Longtime resident Edward Brakmanis, who walks with a cane and seems to wear a perpetual smile, told Councilmembers he is a devotee of the butterfly-attracting plant and has cultivated a garden designed to invite a wide variety of local insects.
Imperial Beach, he said, could become known for its hospitality to butterflies, lightning bugs and other charming flying creatures.
Indeed, Brakmanis was so enthusiastic about his idea (which he has made to the Council before), he followed this reporter out of the Council meeting to describe his work in granular detail, eagerly chatting away about his efforts to persuade local park rangers to incorporate bug lessons into their work with local children.
“This could really boost our city’s image,” he said.
As far as I could tell, he was the only attendee of the Council meeting who seemed genuinely pleased after the evening’s proceedings and totally unaffected by the partisan divisions on display.
“I just love lightning bugs,” he said.
He grew even happier when I mentioned I might include his insect advocacy in this newsletter.
“You have made my day!” he exclaimed. “I feel just like Guy Smiley on Sesame Street.”
Speaking of Mayoral Contests: Here’s something you don’t see every day: A politician taking to the airwaves to announce he’s not running for anything.

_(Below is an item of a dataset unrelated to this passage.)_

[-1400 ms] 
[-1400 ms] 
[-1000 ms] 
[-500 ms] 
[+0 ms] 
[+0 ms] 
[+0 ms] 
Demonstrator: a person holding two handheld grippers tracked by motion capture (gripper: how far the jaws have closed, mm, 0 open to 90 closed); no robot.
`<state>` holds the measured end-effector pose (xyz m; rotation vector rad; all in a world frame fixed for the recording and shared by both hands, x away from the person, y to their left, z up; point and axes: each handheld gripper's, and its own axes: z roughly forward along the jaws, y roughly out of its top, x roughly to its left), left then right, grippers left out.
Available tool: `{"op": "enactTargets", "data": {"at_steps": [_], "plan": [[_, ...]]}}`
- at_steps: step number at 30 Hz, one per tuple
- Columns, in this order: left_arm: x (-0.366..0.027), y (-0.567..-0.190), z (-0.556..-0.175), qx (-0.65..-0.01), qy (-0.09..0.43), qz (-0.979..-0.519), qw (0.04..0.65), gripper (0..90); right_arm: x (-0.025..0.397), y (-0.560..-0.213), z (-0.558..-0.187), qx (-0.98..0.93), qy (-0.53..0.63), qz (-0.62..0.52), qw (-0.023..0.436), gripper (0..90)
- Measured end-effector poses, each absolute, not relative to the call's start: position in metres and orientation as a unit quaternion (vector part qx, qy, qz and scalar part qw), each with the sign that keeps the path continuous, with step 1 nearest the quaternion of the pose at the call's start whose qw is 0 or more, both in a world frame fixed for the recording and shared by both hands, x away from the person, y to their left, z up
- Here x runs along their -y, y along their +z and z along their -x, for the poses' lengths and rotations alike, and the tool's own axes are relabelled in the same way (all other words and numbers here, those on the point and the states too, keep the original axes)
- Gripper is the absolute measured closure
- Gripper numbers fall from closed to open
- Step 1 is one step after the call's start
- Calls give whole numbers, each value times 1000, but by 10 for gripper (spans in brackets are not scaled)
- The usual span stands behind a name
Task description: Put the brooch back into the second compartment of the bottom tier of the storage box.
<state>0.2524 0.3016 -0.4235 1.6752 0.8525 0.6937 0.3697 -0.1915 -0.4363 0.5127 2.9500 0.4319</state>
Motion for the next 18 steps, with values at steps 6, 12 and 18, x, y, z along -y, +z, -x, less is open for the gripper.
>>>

Chula Vista City Councilmember Michael Inzunza did just that in a recent appearance on the Emo Brown Podcast, where he informed listeners that, contrary to widespread speculation, he has no plans to run for mayor next year.
Mayor John McCann already has filed paperwork to run for re-election in November 2026. Everyone in Chula Vista is asking: Who will oppose him?

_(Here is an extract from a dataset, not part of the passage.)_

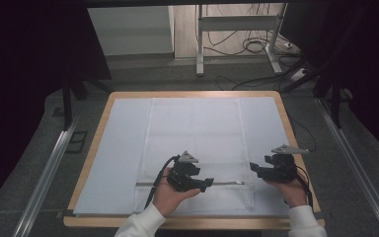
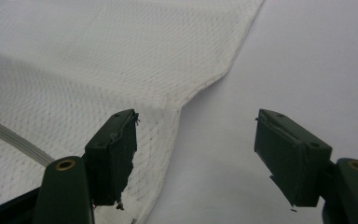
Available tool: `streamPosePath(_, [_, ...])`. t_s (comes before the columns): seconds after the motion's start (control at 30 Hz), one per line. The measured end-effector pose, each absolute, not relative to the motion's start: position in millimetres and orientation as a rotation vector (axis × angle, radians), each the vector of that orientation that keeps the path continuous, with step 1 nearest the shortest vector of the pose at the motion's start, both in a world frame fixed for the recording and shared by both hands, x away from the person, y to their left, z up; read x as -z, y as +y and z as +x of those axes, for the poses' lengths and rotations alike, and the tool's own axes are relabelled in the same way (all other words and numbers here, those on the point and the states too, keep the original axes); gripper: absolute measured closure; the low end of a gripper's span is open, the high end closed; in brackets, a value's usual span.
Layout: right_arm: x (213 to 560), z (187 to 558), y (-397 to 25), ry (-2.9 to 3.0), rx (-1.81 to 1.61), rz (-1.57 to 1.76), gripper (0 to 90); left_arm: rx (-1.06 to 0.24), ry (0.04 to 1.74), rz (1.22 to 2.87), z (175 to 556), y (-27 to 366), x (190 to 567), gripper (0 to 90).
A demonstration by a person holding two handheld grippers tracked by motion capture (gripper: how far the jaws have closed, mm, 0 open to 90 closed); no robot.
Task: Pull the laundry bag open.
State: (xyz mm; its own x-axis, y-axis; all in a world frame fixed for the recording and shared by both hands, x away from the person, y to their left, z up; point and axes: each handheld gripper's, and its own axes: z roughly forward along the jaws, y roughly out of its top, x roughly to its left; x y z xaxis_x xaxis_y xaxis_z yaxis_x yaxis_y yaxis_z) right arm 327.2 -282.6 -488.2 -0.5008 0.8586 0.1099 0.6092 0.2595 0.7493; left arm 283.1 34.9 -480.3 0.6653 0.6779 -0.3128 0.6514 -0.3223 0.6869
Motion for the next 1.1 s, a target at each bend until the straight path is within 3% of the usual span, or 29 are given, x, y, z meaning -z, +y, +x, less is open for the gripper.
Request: streamPosePath(1.1, [489.5,328.2,-285.8,2.208,-1.072,1.355,28.2,0.078,0.999,2.066,291.7,-20.8,494.4,38.9])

Not Inzunza, even though his vocal presence on the Council since his election last year has prompted some political observers to wonder whether he’s gunning for the top job.
“I promised the residents of Chula Vista stability after we had two appointed Councilmembers,” Inzunza said in a brief text exchange earlier this week. “I’m keeping my word in fulfilling my full term.”
Of course, he made no promises about the future. “I will absolutely consider running for mayor in 2030,” he said.